MATERIALS PROVIDED:
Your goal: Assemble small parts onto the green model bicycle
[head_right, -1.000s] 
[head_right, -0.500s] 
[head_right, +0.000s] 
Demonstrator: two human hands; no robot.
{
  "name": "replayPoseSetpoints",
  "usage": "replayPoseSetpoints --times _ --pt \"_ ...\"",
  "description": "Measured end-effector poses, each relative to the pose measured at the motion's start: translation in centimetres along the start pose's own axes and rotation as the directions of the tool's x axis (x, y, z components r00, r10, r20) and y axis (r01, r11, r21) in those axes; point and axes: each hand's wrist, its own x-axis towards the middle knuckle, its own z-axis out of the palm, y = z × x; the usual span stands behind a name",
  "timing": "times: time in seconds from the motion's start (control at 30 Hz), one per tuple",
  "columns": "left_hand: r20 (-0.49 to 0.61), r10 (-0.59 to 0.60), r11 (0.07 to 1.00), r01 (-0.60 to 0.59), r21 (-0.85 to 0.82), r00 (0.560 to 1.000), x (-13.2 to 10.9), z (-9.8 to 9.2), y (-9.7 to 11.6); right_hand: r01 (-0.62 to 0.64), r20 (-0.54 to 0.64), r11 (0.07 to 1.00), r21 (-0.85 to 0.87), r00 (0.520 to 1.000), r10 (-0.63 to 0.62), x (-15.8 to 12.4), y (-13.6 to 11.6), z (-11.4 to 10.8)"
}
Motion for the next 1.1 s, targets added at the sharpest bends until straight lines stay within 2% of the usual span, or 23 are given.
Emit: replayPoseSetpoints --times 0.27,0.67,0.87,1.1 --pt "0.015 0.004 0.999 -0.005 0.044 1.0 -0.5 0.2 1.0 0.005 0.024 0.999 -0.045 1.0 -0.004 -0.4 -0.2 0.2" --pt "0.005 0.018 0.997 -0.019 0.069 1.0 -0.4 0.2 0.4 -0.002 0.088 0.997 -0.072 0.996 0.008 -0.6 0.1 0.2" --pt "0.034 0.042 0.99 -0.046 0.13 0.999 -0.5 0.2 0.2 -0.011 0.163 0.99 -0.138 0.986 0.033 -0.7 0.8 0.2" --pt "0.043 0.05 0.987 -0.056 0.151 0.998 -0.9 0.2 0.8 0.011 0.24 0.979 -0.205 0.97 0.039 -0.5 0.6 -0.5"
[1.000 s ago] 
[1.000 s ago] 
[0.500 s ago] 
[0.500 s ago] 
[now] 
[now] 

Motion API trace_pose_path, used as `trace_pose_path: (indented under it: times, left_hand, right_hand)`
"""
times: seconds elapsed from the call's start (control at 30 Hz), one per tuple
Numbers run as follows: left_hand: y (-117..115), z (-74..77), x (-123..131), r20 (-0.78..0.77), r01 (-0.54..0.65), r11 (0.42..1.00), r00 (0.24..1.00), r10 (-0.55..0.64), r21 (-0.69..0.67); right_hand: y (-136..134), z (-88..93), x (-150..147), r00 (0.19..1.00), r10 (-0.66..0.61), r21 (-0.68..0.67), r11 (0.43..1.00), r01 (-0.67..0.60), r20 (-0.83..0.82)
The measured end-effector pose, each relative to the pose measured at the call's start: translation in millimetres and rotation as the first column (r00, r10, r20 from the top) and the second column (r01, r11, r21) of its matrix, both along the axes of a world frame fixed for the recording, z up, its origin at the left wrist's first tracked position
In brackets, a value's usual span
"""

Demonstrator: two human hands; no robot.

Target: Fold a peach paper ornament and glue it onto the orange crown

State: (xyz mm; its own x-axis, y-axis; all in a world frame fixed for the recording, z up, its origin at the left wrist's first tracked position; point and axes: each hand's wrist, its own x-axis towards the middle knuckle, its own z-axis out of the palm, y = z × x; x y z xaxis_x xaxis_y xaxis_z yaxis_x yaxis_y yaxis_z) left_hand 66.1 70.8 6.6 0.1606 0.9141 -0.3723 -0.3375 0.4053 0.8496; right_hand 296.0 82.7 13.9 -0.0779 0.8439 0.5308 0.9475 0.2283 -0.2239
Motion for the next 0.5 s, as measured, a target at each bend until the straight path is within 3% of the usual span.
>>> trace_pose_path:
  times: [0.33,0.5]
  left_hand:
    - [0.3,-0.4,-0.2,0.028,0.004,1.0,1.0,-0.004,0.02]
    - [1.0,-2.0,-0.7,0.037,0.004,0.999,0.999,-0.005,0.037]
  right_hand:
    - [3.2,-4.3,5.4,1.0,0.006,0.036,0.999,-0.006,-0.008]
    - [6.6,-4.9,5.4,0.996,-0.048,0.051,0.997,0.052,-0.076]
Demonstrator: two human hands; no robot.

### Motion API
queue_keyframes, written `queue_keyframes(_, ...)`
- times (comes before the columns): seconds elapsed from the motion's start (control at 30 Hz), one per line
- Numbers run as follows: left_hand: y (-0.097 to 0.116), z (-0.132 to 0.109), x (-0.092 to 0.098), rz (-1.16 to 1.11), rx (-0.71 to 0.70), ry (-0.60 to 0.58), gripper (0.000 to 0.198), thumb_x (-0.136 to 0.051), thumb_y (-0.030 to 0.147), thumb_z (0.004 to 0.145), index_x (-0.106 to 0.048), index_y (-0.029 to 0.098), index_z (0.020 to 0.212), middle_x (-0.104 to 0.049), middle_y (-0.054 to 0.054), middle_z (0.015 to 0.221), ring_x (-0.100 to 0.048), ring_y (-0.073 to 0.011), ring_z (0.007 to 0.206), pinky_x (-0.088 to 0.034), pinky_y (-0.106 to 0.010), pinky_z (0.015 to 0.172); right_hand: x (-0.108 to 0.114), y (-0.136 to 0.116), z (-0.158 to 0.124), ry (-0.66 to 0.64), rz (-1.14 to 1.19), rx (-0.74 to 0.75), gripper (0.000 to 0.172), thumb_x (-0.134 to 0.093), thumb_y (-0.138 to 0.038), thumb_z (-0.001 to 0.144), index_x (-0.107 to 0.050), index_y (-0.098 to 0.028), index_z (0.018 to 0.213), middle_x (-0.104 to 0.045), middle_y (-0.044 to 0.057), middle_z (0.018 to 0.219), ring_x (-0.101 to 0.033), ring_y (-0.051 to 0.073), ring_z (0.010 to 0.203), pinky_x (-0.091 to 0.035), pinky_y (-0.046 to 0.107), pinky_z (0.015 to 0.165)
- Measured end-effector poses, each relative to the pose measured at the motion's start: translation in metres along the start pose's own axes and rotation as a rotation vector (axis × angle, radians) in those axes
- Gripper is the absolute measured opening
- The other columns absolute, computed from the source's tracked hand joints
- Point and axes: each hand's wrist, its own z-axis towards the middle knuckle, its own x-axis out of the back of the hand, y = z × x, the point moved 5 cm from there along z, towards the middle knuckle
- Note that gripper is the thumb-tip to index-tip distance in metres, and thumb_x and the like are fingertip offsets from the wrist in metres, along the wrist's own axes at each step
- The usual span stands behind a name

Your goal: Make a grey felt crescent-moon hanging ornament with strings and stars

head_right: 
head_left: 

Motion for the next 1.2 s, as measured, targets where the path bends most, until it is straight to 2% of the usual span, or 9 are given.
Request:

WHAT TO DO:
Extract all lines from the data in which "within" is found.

RESPONSE:
Motion for the next 1.1 s, targets added at the sharpest bends until straight lines stay within 2% of the usual span, or 23 are given.
Motion for the next 0.5 s, as measured, a target at each bend until the straight path is within 3% of the usual span.

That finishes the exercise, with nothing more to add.